Taiwan's army said including same-sex couples in this year's ceremony reflected its "enlightened [and] progressive" attitude. It said that it gave each couple - regardless of their sexual preference - their blessing.
Last year, three homosexual couples had registered to take part in the military's annual weddings. However, they eventually backed out due to "social pressure", according to local news outlets quoting military sources.
Taiwan legalised same-sex marriage last year, though gay couples still do not enjoy equal rights as heterosexual couples.
In 2017, Taiwan's constitutional court ruled the same-sex couples had the right to legally marry. But it was met with public backlash, with a majority of voters rejecting legalising same-sex marriage.
As a result, Taiwan said it would not alter its existing definition of marriage in civil law and instead enact a special law for same-sex marriage.

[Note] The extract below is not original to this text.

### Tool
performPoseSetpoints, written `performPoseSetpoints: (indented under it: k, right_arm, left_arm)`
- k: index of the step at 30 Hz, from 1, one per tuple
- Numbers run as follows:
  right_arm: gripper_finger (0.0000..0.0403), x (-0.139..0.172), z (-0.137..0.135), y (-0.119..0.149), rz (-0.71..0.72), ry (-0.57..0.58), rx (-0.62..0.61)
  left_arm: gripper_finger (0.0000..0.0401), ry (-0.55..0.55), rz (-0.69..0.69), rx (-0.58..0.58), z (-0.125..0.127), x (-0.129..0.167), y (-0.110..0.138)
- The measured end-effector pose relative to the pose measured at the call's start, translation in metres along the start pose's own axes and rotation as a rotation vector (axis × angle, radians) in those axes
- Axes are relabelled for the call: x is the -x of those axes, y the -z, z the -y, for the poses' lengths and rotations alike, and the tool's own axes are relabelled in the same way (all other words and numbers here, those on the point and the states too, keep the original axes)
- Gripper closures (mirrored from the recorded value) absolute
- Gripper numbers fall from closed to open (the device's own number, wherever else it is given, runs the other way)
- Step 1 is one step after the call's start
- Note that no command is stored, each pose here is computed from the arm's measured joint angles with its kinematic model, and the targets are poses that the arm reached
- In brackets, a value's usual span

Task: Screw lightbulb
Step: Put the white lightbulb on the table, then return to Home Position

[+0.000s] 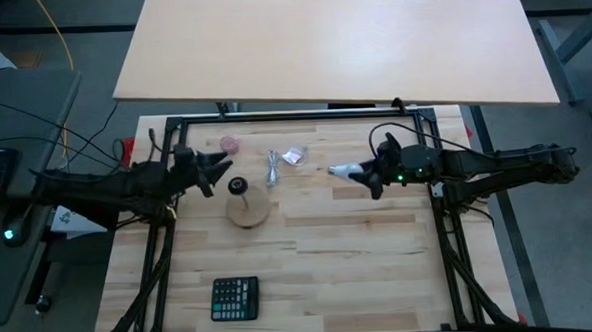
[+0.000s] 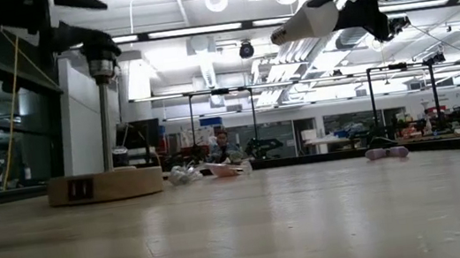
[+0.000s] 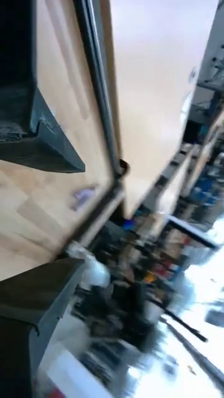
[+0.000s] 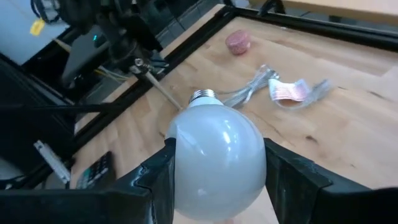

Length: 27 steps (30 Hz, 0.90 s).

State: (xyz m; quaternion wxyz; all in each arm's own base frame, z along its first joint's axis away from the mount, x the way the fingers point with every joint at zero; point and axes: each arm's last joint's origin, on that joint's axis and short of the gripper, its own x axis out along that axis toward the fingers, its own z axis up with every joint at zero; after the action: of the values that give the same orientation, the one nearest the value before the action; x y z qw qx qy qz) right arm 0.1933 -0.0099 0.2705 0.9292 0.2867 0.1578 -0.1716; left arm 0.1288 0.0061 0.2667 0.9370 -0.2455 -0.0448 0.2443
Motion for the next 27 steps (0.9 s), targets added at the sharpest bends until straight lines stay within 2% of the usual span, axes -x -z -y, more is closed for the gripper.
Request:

It means same-sex couples face a few restrictions, including only being able to marry foreigners from countries where gay marriage is also recognised. They are also only allowed to adopt each other's biological children.

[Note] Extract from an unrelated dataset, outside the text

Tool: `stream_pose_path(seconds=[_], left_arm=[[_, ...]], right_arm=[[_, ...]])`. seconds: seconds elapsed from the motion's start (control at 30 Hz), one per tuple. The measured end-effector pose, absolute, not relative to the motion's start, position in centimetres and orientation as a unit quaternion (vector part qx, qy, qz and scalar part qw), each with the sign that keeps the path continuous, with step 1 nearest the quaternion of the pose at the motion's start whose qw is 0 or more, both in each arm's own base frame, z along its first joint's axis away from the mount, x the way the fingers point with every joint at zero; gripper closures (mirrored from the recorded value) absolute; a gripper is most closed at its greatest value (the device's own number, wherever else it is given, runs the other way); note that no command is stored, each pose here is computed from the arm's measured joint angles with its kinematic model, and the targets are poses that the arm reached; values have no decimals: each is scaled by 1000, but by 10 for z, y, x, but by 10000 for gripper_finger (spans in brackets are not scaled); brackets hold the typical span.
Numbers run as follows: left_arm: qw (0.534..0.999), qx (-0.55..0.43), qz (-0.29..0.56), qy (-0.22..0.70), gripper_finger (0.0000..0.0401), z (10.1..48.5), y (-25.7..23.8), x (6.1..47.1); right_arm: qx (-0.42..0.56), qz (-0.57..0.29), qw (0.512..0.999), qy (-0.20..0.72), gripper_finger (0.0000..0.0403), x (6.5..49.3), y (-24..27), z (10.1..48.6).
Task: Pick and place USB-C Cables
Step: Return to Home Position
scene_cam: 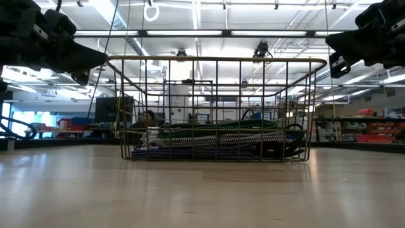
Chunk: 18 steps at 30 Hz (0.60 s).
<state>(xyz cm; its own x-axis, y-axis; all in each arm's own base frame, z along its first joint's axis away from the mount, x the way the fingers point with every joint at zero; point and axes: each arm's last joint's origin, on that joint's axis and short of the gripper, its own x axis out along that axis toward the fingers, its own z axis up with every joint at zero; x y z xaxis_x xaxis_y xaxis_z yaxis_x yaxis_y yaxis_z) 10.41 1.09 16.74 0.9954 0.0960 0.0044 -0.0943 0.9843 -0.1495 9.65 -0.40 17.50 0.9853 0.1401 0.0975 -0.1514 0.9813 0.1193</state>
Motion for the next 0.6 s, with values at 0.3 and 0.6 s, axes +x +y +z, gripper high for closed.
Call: stream_pose_path(seconds=[0.3, 0.6], left_arm=[[996, -73, 48, -6, 363, 167, 11, 104], [996, -73, 48, -6, 362, 167, 11, 104]], right_arm=[[63, 74, 994, -45, 376, 97, -4, 175], [63, 74, 994, -45, 376, 97, -4, 175]])
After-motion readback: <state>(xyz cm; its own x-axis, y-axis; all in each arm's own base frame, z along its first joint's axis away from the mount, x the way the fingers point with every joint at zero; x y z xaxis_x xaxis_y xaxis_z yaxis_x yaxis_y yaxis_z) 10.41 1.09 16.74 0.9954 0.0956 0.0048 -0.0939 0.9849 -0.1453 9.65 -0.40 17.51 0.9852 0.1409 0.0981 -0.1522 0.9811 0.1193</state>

A union largely greeted with open arms
Analysis by Cindy Sui, Taiwan correspondent
Even before Taiwan legalised same-sex marriages last year, the military had for years invited gay rights groups to give talks to soldiers to educate them about acceptance and to end discrimination in the military.
The news that the military had included a same-sex couple in a mass wedding ceremony was met with little fanfare in the media in Taiwan, where the majority of people have a relaxed and progressive attitude towards the issue. Taiwan has long been a leader for gay rights in Asia. People knew the wedding had taken place and they were fine with it. Even groups against same-sex marriage did not issue statements in response.
Gay rights groups in Taiwan say surveys suggest more and more people are becoming accepting towards gay marriage since it was legalised last year, including many who were against the idea beforehand.
But opposition groups here do draw a red line when it comes to schools. There are legal protections for same-sex education, but many parents and religious groups still stand firmly against it.